## RAW DATA
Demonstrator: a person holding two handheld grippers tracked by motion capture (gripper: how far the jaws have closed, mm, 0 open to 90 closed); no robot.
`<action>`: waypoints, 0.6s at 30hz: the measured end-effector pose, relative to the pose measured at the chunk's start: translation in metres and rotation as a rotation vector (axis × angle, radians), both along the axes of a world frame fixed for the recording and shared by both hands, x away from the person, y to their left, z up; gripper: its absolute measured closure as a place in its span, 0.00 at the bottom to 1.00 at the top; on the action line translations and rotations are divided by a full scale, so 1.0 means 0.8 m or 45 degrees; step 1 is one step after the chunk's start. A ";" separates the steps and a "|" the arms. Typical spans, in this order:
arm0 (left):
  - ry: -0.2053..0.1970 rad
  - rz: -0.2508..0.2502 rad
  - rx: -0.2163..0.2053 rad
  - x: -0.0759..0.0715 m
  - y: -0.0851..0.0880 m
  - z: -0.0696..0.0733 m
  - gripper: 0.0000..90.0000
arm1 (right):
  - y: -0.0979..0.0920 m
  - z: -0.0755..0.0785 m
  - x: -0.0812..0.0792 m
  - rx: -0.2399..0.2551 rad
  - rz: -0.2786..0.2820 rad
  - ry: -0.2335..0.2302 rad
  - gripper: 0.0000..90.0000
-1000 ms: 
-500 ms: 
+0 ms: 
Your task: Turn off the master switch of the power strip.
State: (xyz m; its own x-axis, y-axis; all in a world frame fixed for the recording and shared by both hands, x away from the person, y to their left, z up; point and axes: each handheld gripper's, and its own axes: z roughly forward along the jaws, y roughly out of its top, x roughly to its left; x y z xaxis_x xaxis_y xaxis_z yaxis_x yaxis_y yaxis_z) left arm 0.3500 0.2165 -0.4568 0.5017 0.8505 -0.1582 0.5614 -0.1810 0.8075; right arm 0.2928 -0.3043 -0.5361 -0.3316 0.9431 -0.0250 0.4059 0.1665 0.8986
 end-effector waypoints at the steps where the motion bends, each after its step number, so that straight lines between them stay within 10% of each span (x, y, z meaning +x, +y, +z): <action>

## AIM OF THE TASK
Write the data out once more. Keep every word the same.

## OUTPUT OF THE TASK
Demonstrator: a person holding two handheld grippers tracked by motion capture (gripper: how far the jaws have closed, mm, 0 open to 90 closed); no robot.
`<action>`: waypoints, 0.6s at 30hz: the measured end-effector pose, relative to the pose measured at the chunk's start: translation in metres and rotation as a rotation vector (axis × angle, radians), both along the axes of a world frame fixed for the recording and shared by both hands, x away from the person, y to their left, z up; gripper: its absolute measured closure as a place in its span, 0.00 at the bottom to 1.00 at the top; on the action line translations and rotations are divided by a full scale, so 1.0 means 0.8 m or 45 degrees; step 1 is one step after the chunk's start. A ";" separates the steps and a "|" the arms. Typical spans, in this order:
arm0 (left):
  - ry: -0.2053..0.1970 rad
  - rz: -0.2508..0.2502 rad
  - rx: -0.2163..0.2053 rad
  - x: -0.0759..0.0715 m
  - y: -0.0851..0.0880 m
  - z: -0.0696..0.0733 m
  - gripper: 0.0000..90.0000
arm1 (right):
  - y: -0.0979..0.0920 m
  - z: -0.0755..0.0785 m
  - x: -0.0812..0.0792 m
  - rx: -0.2399..0.2551 rad
  - rz: -0.2786..0.2820 rad
  - ry: -0.2335..0.2302 rad
  - gripper: 0.0000..90.0000
-1000 ms: 
-500 ms: 
+0 ms: 
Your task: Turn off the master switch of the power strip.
State: (xyz m; its own x-axis, y-axis; all in a world frame fixed for the recording and shared by both hands, x away from the person, y to their left, z up; point and axes: each handheld gripper's, and its own axes: z roughly forward along the jaws, y roughly out of its top, x roughly to its left; x y z xaxis_x xaxis_y xaxis_z yaxis_x yaxis_y yaxis_z) left arm 0.3500 0.2165 -0.4568 0.5017 0.8505 -0.1582 0.5614 -0.1810 0.8075; right arm 0.2928 -0.3043 -0.5361 -0.3316 0.9431 -0.0250 0.4059 0.1665 0.8986
 end-effector waypoints at the steps where the motion bends, each after its step number, so that straight lines between them stay within 10% of each span (x, y, z meaning +x, +y, +z): <action>

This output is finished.